Shinta mengatakan, untuk urusan nominal jumlah pekerja yang terkena PHK saja hingga saat ini angkanya masih tidak seragam, baik diantara pemerintah sendiri di Kementerian/Lembaga, maupun dengan asosiasi. Apindo sendiri tidak memiliki angka yang pasti mengenai data jumlah PHK.
“Kita bisa berdebat soal data dan angka PHK di lapangan. Tapi pada akhirnya, persoalan kita bukan sekedar mencocokkan angka, yang jauh lebih penting adalah bagaimana solusinya, apa yang bisa kita lakukan untuk mencari solusi agar gelombang PHK tidak terus-terus meluas,” jelasnya.
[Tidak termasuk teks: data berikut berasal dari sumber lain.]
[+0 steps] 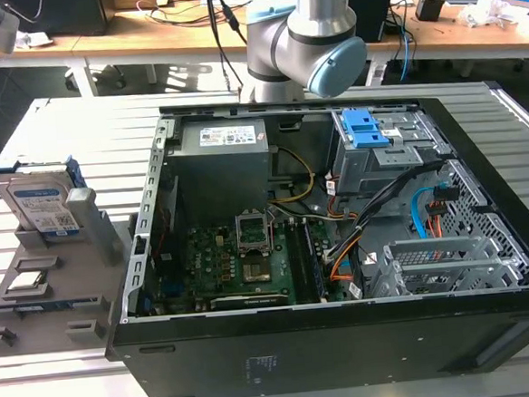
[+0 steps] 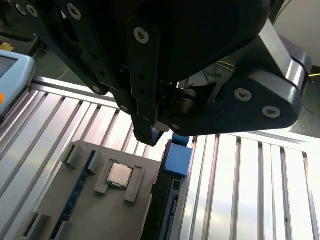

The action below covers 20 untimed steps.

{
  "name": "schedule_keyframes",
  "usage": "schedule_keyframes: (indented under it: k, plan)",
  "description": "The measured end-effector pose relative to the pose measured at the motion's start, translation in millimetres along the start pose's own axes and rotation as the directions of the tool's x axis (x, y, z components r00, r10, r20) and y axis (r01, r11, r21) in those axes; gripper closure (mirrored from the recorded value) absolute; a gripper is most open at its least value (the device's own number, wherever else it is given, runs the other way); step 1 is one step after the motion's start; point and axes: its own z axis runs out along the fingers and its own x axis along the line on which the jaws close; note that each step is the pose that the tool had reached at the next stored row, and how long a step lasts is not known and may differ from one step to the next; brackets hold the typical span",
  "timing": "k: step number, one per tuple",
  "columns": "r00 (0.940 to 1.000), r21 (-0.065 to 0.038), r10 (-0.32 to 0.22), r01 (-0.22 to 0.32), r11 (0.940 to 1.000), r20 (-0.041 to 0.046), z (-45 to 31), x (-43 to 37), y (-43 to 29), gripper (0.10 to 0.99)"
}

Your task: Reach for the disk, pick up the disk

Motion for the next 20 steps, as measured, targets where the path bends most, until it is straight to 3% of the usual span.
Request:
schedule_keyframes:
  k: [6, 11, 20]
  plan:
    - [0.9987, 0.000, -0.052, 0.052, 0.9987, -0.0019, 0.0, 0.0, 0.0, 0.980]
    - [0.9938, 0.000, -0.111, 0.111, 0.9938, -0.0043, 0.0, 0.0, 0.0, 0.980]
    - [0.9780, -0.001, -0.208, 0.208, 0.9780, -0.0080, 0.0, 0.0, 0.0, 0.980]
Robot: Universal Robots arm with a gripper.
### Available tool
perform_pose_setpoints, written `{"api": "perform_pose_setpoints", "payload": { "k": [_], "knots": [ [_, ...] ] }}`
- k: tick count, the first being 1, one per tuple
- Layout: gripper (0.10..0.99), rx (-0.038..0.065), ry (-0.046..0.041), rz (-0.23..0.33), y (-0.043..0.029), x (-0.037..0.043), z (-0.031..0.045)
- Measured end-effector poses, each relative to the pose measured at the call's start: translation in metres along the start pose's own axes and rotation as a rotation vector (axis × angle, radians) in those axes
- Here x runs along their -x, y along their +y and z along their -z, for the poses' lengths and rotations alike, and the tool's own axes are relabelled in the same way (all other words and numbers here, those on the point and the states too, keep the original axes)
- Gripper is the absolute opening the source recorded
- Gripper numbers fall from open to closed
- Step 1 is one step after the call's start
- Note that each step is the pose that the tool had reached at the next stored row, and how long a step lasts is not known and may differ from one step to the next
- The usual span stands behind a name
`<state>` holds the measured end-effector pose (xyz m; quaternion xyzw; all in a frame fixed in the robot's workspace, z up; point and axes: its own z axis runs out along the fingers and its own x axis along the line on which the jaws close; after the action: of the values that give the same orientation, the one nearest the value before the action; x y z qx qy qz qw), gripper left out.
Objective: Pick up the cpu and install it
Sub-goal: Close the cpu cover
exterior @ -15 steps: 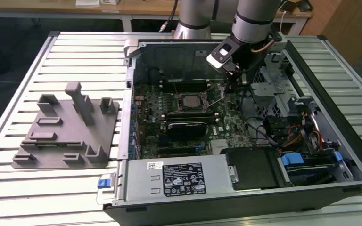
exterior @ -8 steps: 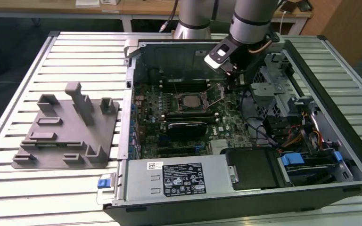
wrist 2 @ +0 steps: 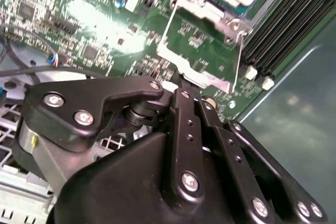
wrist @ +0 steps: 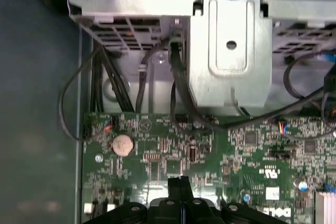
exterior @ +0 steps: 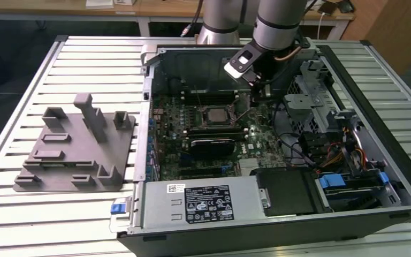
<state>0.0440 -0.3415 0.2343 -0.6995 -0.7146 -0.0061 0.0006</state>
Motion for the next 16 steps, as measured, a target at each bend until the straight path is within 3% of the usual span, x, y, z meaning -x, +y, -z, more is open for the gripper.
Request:
{"api": "perform_pose_setpoints", "payload": {
  "k": [11,16],
  "knots": [
    [0.106,0.002,0.0000,-0.002,-0.0359,-0.0007,-0.0005],
    [0.106,0.002,-0.0001,-0.002,-0.0475,-0.0010,-0.0014]
  ]
}}
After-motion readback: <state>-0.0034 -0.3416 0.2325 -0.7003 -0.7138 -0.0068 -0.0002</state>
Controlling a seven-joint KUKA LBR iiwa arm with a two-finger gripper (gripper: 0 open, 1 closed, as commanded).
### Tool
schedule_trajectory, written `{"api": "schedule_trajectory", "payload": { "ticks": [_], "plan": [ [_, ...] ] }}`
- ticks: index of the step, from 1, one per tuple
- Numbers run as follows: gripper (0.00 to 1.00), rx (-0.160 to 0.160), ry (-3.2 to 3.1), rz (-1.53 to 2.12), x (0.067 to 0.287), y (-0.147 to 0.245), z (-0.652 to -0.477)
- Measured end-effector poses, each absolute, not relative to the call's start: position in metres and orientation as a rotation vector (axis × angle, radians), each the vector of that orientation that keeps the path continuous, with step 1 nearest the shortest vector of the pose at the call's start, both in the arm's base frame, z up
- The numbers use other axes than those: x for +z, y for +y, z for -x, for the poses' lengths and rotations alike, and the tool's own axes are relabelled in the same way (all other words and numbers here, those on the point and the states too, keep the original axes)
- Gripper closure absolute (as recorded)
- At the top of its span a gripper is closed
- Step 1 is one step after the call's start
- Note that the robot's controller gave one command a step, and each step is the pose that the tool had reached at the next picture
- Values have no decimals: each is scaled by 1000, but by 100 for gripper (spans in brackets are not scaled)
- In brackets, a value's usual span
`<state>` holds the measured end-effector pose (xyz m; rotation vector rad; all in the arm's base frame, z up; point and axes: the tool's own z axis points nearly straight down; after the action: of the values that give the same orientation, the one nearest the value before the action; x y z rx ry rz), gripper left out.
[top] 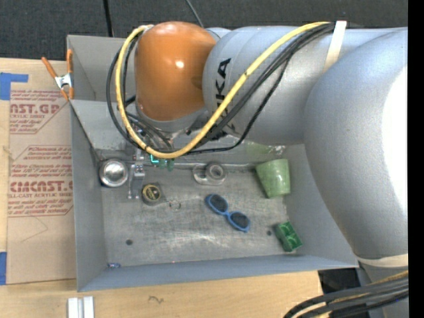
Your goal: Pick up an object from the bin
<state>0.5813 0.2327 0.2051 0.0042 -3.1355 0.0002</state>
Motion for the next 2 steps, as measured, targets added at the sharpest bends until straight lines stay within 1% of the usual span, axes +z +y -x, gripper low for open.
{"api": "schedule_trajectory", "payload": {
  "ticks": [1, 2],
  "plan": [
    [0, 4, -3134, -48, 99, 196, -586],
    [0, 2, -3042, 781, 76, 157, -587]
  ]
}}
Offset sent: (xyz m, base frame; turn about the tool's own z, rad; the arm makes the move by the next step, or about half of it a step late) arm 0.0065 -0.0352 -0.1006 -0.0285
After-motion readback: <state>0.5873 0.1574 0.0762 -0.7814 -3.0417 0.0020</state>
Shinta menuturkan, perlunya bantuan dari berbagai pihak, termasuk para akademisi, ekonom, serta lapisan masyarakat lainnya. Sebab persoalan tersebut merupakan PR bersama. Terlebih, saat ini ada banyak tantangan yang menghantam pertumbuhan ekonomi, yakni perang dagang.
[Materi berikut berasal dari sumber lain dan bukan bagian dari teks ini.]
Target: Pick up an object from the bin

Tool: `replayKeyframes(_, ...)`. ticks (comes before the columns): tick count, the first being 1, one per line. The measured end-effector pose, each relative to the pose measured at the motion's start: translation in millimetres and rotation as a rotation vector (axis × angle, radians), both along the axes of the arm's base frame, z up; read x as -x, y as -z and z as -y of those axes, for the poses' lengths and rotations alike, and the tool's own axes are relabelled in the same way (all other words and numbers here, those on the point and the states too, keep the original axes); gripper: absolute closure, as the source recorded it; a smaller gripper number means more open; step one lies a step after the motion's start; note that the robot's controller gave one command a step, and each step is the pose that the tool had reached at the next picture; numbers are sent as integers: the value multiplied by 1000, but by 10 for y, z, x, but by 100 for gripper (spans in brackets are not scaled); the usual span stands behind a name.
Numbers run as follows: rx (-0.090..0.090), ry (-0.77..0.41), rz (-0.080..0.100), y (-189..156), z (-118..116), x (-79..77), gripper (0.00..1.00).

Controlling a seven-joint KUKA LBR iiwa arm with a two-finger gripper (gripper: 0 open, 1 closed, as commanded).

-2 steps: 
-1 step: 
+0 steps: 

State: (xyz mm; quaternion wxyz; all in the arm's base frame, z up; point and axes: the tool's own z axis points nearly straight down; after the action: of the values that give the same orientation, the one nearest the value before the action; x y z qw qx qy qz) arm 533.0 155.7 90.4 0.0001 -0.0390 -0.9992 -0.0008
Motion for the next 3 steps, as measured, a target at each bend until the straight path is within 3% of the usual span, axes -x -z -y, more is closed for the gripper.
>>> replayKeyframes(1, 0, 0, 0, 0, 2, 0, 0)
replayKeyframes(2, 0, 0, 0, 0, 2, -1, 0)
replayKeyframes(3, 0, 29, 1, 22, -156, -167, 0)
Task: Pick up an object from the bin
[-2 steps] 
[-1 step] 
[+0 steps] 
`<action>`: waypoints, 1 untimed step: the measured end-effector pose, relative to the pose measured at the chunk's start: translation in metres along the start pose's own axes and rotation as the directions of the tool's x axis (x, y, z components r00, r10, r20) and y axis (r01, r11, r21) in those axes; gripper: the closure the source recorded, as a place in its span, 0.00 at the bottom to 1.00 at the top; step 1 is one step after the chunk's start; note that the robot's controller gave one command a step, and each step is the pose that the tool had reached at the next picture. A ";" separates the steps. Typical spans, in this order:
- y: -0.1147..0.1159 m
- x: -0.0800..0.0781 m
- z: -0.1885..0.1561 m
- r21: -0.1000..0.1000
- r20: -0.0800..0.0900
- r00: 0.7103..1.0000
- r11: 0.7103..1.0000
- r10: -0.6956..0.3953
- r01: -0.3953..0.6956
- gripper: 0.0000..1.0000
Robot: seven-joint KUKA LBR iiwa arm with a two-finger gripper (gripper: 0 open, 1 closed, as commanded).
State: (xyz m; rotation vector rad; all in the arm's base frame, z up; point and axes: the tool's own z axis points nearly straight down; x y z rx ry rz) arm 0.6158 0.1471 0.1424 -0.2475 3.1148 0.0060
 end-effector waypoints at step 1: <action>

“Dalam situasi tekanan global dan domestik yang semakin kompleks, dunia usaha tetap berkomitmen menjadi mitra pemerintah dan barisan pekerja untuk menjaga stabilitas ekonomi dan ketenagakerjaan nasional,” kata Shinta.
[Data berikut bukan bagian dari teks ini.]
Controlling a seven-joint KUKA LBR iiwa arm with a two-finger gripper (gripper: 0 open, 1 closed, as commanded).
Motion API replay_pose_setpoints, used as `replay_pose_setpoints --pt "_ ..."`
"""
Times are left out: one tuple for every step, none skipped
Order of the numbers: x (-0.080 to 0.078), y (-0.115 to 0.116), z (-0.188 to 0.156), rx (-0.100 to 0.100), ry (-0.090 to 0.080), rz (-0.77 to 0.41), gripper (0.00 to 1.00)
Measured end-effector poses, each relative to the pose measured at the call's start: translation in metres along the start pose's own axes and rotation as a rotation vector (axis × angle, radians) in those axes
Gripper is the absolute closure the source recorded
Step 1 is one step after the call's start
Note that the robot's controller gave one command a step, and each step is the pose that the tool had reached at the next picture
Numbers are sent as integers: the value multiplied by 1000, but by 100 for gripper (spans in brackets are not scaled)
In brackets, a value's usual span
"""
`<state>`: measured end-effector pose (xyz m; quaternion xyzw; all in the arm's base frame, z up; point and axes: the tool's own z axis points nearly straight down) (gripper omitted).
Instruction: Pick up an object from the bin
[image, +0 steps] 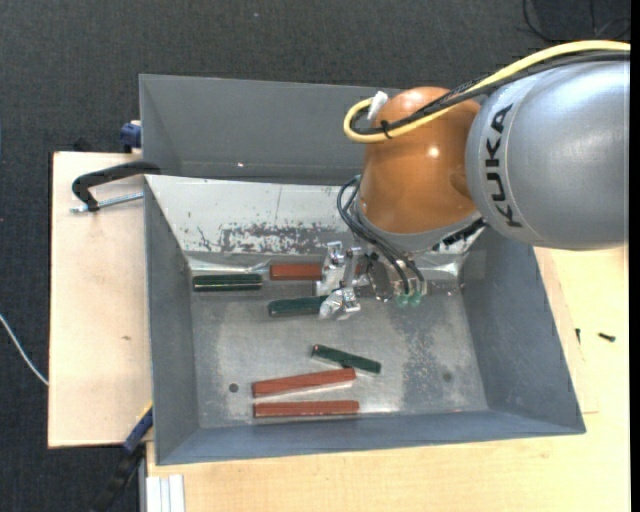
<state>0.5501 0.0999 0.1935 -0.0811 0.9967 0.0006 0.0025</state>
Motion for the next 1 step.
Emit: replay_pose_setpoints --pt "-2 -2 -40 0 7 16 100"
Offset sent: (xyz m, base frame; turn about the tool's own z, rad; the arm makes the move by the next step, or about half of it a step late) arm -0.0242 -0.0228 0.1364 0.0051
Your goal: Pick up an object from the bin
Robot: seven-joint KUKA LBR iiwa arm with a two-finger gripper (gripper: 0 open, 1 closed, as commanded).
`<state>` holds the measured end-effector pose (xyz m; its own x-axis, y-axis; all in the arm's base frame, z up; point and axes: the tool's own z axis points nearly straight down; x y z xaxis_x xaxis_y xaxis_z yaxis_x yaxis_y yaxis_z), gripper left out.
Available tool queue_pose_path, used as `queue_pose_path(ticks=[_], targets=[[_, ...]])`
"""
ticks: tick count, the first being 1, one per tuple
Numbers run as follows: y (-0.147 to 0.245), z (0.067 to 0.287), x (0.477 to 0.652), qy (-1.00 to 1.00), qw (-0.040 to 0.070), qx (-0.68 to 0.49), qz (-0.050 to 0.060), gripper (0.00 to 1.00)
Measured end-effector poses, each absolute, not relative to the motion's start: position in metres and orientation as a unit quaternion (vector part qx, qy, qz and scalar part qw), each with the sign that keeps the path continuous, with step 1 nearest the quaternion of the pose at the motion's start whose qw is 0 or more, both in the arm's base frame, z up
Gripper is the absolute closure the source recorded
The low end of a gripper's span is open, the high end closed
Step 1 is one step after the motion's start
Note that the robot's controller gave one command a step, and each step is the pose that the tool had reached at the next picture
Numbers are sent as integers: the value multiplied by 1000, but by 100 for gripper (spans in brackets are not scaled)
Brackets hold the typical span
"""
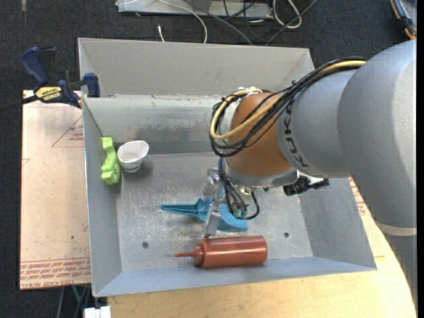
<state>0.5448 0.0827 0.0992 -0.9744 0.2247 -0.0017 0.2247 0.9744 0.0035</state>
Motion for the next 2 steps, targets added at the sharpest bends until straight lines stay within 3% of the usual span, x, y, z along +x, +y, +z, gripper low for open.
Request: queue_pose_path(ticks=[1,2], targets=[[95,70,555,1000,9,23,1,0],[81,69,540,982,2,187,3,100]])
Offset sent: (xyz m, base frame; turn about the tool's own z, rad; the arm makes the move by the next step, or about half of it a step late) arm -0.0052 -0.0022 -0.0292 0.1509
Namun, ia menyebut, diperlukan langkah-langkah kebijakan yang saling menopang. Apindo sendiri, kata Shinta, menyadari bahwa tantangan tersebut tidak bisa dihadapi dengan pendekatan bisnis semata. Semua pihak dinilai mesti berkolaborasi, baik pemerintah, dunia usaha, maupun masyarakatnya.
“Dibutuhkan langkah komplit kolaboratif dan berorientasi pada perbaikan fundamental, baik dari sisi efisiensi biaya hingga kepastian usaha,” ujarnya.
Shinta menekankan, ibarat suatu tubuh, dunia usaha adalah otot penggerak yang memberikan dorongan motorik pada sistem, dan menjadi energi yang menggerakkan roda ekonomi, membuka lapangan kerja, menghasilkan barang dan jasa, menciptakan nilai tambah, dan membayar pajak. Tanpa otot yang kuat, ekonomi tidak bisa berjalan secara progresif.
Adapun, pekerja adalah nadi dan darahnya. Pekerja menjalankan proses produksi, memberikan keahlian, kreativitas, dan pergerakan di setiap harinya. Seperti nadi dan darah, pekerja mengalirkan keberlangsungan dan lini produksi ke pelayanan, dari sektor informal ke industri besar. Tanpa nadi dan darah yang sehat dan produktif, sistem akan lesu, dengan kata lain kehidupan ekonomi tidak akan bisa mulai.
Sementara itu, pemerintah adalah tulang punggung dan otoritas berpikir. Seperti tulang punggung, ia menyangga semua elemen, menjaga keseimbangan, stabilitas, dan arah pembangunan. seperti fungsi otak, pemerintah menyediakan struktur dan kerangka kebijakan yang menjadi panduan bagi seluruh pergerakan ekonomi.
“Kalau satu saja melemah, keseluruhan sistem dapat terguncang,” kata Shinta.